Plum – Plums are small stone fruits that taste wonderfully sweet when very ripe, but quite tart while ripening. The can be found in many colours including yellow, white, green or red, but most commonly they are a deep purple shade (often with a white waxy bloom on the outside).

Pomegranate – These fruits have been popular in tropical regions for thousands of years. The juice is now sold as having health giving high antioxidant levels.

QuinceThe quince is related to apples and oranges, but unlike its relatives quinces are too hard to eat raw and taste pretty poor too. They need to be ‘bletted’ (softened by frost and then a little decay) before being eaten. They are generally used to make jams and jellies which have a certain ‘christmassy’ scent that sets them apart from other fruits.

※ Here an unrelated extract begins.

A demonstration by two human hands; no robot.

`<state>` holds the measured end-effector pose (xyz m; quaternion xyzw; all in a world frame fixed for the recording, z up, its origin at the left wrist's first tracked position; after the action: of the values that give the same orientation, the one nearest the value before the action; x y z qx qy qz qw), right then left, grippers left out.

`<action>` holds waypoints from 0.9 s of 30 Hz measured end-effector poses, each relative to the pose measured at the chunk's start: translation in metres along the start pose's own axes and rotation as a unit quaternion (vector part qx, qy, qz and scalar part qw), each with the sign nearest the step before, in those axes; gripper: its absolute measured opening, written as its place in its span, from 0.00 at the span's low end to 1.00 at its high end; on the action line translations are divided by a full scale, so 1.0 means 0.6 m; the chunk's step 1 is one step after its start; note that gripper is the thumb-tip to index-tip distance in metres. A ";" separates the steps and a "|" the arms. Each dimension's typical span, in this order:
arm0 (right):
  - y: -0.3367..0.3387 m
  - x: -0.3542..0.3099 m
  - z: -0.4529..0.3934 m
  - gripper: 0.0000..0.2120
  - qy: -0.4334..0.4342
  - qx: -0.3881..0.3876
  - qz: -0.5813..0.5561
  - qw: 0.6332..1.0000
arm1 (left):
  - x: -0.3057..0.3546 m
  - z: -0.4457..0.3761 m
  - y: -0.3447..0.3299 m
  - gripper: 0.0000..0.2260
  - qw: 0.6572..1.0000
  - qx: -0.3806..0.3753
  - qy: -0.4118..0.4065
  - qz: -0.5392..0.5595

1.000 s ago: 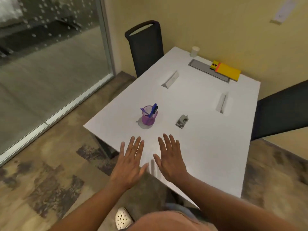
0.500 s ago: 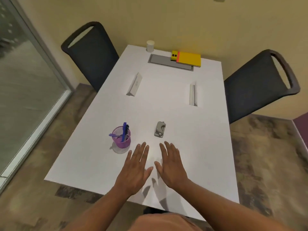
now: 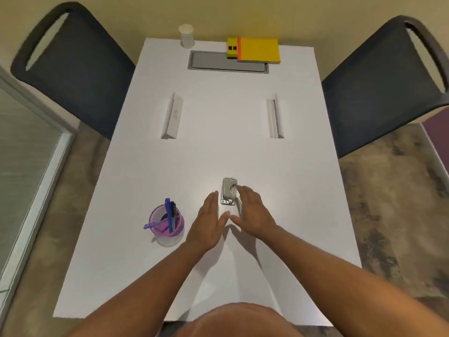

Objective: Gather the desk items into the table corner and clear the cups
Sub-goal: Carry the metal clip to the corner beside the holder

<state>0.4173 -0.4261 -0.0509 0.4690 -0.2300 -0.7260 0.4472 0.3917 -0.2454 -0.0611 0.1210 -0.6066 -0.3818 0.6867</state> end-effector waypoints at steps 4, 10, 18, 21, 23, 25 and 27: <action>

Satsuma – A citrus fruit smaller than an orange, which is both seedless and easy to peel.

Sharon Fruit (Persimmon) –

Strawberry – So easy to grow and so delicious to eat. For the british, strawberries and cream are the ultimate taste of summer. At the Wimbledon tennis championships 28,000 kilogrammes of strawberries are eaten by spectators. The only problems with strawberries is that the sweetest varieties only last a short time once harvested, so supermarkets often have varieties which may look nice, but taste of practically nothing.


Ugli Fruit – It is very ugly. A huge great lump of a citrus fruit that is apparently a hybrid cross of grapefruit, orange and tangerine. Jamaican tangelo is the kinder, but less memorable name.

Watermelon – A large melon with sweet and extremely watery flesh. Very refreshing and sold on beaches to sunbathers throughout europe.